:: WHAT THIS TASK INVOLVES ::
Through the line that contains "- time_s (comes", return the data below exactly, starting at its first line; leave the rest out.
** Opening LISTED ENTRIES block **
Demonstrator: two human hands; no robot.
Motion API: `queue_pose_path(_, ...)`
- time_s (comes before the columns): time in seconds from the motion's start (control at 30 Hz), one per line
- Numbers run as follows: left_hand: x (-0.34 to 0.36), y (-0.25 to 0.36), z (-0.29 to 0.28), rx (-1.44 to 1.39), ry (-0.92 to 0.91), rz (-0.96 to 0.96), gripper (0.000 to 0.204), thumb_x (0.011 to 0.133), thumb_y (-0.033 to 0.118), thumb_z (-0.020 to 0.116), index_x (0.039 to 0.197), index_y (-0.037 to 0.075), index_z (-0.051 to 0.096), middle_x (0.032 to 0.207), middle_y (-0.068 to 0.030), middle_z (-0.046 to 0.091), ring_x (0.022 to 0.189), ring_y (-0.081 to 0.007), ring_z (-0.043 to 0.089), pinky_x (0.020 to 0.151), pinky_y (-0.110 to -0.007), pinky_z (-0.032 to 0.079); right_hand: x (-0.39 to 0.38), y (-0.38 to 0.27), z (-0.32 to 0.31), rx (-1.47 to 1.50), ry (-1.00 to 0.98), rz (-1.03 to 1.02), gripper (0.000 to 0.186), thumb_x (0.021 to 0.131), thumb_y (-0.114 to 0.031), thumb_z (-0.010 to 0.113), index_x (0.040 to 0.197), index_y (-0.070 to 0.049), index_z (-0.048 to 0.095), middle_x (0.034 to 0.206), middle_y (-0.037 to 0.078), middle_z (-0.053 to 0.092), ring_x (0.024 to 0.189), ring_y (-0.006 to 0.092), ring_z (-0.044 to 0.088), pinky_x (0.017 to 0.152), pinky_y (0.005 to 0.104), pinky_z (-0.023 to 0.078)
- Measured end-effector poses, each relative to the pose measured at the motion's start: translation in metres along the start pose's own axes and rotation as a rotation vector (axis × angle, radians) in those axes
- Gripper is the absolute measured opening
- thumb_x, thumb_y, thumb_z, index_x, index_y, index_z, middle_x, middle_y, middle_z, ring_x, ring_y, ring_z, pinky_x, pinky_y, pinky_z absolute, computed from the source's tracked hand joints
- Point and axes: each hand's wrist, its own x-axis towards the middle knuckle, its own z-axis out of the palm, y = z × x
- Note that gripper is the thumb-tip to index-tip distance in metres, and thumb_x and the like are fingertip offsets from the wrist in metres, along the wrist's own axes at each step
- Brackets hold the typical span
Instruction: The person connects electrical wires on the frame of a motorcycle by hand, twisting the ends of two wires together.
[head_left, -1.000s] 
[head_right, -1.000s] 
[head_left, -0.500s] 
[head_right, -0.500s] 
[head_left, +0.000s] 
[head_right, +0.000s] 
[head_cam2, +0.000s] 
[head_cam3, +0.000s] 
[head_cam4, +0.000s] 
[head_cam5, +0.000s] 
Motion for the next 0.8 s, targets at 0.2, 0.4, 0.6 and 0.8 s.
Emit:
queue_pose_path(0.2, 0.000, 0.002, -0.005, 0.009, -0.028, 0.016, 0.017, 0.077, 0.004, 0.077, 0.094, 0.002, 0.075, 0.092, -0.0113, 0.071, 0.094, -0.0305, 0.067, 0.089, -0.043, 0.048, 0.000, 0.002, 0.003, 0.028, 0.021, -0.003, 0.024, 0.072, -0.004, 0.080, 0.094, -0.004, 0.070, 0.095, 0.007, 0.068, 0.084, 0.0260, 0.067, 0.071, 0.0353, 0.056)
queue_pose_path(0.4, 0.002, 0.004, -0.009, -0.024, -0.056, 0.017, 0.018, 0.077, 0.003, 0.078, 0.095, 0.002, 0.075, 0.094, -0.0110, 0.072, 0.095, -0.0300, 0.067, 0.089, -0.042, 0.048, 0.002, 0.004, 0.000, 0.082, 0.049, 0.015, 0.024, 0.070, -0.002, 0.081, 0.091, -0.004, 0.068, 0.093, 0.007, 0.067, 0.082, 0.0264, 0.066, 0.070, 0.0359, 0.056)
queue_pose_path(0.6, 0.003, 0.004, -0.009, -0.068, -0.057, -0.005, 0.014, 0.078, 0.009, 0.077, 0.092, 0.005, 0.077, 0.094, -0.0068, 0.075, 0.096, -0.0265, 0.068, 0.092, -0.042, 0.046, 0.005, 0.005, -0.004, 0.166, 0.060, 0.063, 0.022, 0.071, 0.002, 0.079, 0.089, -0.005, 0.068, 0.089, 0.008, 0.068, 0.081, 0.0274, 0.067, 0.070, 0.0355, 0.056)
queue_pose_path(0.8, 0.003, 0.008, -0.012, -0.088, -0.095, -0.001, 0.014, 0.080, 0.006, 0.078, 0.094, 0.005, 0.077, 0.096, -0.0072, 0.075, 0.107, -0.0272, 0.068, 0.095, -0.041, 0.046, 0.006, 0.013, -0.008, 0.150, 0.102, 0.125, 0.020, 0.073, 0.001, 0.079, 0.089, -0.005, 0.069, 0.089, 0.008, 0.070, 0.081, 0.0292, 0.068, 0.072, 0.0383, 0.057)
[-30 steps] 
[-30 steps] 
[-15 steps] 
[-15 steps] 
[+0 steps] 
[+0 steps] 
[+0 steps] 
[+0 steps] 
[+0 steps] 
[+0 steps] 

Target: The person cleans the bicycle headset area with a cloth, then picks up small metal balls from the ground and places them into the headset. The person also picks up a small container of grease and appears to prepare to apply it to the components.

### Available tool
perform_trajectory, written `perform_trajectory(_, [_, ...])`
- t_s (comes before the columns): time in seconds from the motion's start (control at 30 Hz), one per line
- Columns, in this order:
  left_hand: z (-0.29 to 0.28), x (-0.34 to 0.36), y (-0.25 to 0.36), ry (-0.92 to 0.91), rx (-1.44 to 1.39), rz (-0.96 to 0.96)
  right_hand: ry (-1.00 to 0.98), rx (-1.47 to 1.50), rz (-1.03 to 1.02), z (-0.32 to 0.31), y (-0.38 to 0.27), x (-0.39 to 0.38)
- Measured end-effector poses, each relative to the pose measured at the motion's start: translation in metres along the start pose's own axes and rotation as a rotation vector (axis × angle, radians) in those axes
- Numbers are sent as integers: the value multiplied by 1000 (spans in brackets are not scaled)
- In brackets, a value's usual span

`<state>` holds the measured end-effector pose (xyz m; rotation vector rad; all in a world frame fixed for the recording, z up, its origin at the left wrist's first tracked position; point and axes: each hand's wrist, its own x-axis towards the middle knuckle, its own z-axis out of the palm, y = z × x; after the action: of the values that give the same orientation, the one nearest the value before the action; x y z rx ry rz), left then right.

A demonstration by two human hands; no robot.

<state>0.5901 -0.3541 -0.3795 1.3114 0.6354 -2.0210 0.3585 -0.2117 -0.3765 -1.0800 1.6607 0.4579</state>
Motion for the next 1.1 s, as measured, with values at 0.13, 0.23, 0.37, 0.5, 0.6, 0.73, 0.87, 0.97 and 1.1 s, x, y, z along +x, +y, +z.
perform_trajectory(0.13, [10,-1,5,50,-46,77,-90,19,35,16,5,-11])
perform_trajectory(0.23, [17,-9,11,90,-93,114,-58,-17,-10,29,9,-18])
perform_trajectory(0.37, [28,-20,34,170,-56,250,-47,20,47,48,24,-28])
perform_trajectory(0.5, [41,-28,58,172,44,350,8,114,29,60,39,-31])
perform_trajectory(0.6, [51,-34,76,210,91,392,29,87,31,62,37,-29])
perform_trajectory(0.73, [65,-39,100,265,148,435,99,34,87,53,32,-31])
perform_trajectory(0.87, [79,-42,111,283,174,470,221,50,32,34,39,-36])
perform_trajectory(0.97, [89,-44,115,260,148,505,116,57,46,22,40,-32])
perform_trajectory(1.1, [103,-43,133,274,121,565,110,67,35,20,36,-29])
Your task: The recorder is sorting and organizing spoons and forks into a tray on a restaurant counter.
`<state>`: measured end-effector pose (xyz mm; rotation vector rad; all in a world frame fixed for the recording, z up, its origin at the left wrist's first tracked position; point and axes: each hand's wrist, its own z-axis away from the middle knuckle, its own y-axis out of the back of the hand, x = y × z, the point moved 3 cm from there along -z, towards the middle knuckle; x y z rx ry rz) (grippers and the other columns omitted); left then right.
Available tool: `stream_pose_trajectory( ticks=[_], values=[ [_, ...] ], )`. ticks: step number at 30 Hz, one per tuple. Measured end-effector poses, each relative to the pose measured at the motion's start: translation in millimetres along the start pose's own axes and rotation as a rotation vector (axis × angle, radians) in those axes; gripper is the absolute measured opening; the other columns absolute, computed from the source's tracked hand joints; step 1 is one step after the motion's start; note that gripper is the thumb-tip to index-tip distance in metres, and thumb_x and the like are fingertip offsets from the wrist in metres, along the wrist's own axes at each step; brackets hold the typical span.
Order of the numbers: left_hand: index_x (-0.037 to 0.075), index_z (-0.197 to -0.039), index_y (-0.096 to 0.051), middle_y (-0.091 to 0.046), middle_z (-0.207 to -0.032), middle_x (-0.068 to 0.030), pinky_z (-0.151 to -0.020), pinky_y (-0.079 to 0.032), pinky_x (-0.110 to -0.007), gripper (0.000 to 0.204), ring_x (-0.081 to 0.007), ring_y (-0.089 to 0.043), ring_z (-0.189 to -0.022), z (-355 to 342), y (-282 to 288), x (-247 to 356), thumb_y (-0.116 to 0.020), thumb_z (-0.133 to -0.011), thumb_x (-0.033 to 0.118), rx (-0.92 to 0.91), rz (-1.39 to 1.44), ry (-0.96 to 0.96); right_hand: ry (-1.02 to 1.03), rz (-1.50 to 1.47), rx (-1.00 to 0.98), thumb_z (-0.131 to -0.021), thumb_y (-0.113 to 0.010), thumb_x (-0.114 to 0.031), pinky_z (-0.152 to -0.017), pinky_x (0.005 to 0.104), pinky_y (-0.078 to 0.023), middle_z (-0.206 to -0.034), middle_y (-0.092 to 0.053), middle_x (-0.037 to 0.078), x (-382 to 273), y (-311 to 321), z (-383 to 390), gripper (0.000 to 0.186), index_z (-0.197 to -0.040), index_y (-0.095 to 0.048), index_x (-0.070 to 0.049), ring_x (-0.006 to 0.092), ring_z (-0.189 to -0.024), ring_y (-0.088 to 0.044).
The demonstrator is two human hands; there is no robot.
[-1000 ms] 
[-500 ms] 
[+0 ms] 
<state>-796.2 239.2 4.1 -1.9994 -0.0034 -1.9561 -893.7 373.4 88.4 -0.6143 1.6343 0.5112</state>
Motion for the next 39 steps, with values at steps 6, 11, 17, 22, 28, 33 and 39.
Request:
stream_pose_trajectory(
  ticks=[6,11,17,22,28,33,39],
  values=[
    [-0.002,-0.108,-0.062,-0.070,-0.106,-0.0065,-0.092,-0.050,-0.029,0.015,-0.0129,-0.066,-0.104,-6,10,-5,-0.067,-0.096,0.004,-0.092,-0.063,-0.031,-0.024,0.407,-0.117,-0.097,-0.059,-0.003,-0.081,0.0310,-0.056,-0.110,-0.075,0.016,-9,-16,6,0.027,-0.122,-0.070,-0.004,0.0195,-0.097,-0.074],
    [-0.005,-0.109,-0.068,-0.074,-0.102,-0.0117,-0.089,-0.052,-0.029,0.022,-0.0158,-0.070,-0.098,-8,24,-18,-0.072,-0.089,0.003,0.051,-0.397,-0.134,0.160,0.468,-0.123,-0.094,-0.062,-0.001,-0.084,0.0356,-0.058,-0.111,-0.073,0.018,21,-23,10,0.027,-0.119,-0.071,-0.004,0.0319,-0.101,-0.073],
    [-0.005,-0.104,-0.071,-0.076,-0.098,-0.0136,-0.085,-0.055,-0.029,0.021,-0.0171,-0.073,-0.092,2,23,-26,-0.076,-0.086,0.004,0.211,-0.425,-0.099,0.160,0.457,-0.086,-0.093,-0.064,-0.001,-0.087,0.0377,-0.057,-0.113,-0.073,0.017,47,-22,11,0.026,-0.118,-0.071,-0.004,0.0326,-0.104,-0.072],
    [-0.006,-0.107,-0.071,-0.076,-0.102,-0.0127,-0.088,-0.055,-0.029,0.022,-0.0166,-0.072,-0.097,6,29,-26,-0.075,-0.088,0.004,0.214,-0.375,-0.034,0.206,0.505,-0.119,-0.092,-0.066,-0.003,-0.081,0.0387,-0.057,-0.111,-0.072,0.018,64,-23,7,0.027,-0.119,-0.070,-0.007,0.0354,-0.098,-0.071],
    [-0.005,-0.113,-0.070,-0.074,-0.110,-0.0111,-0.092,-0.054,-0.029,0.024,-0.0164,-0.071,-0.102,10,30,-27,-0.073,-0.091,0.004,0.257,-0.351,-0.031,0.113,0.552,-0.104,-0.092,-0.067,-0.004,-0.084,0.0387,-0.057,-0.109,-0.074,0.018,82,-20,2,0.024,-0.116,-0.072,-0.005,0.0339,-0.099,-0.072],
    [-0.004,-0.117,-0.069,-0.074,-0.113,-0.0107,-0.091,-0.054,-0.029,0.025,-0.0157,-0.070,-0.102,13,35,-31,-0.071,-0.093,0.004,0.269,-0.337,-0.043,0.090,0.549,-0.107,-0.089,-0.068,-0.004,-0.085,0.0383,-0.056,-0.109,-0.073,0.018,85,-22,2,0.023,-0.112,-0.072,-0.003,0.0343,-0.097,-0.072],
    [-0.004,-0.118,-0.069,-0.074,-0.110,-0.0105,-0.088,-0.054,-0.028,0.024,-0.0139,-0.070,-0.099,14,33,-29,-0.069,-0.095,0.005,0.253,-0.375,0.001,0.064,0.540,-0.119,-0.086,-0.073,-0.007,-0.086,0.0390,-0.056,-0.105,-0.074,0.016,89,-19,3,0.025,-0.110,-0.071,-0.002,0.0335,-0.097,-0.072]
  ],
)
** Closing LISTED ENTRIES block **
:: OUTPUT OF THE TASK ::
Demonstrator: two human hands; no robot.
Motion API: `queue_pose_path(_, ...)`
- time_s (comes before the columns): time in seconds from the motion's start (control at 30 Hz), one per line

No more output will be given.